Scan the records below and report how many lines contain the word "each", giving the number by itself.

## RECORDS FOR THIS EXERCISE
------------
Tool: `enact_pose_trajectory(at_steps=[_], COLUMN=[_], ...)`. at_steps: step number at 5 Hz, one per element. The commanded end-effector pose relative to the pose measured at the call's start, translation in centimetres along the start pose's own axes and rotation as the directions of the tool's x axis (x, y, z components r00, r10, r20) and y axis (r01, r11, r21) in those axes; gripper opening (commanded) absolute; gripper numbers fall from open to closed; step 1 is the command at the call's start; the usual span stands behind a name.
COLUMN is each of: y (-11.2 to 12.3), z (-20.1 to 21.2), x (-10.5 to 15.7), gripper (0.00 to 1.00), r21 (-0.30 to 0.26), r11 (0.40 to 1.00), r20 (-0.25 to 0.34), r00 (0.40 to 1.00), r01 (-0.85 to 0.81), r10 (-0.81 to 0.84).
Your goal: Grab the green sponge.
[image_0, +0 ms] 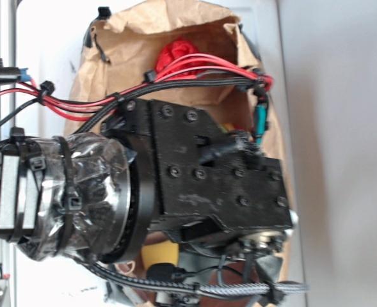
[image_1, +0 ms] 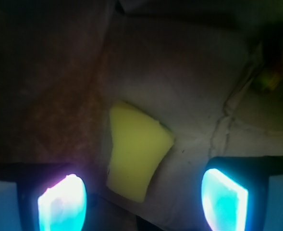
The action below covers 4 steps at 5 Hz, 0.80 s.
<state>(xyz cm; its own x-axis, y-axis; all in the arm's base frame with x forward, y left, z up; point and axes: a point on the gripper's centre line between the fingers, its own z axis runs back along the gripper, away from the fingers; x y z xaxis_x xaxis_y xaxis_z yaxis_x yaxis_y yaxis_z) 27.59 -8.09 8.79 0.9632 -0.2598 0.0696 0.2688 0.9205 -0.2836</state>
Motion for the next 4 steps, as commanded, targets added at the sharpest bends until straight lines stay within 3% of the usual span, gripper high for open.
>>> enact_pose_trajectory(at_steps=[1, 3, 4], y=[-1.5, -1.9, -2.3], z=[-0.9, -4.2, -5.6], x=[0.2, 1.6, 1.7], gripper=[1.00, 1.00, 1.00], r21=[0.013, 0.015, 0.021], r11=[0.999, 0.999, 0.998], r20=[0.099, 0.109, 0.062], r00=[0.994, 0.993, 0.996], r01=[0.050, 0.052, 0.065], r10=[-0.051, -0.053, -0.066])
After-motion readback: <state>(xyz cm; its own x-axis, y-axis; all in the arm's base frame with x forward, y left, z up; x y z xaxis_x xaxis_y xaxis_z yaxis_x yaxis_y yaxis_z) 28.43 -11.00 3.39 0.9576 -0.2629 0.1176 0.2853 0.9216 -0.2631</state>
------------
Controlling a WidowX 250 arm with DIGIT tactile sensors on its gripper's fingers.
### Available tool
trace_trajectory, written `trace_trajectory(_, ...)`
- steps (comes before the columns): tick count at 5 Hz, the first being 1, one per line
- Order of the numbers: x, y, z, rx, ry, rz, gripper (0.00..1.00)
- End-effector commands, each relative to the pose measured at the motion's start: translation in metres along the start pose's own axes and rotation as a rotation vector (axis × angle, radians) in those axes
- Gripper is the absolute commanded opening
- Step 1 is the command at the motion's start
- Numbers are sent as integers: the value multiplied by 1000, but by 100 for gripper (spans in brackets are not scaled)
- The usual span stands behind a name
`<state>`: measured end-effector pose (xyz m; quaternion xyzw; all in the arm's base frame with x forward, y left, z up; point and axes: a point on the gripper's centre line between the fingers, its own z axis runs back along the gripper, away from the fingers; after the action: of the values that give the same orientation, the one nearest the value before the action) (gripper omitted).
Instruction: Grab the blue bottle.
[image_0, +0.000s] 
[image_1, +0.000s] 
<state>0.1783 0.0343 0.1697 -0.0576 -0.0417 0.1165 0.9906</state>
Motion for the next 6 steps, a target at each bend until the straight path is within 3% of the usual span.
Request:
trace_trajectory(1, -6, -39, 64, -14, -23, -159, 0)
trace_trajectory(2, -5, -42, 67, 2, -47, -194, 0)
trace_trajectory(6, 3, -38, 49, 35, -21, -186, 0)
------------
## OUTPUT FOR THIS TASK
3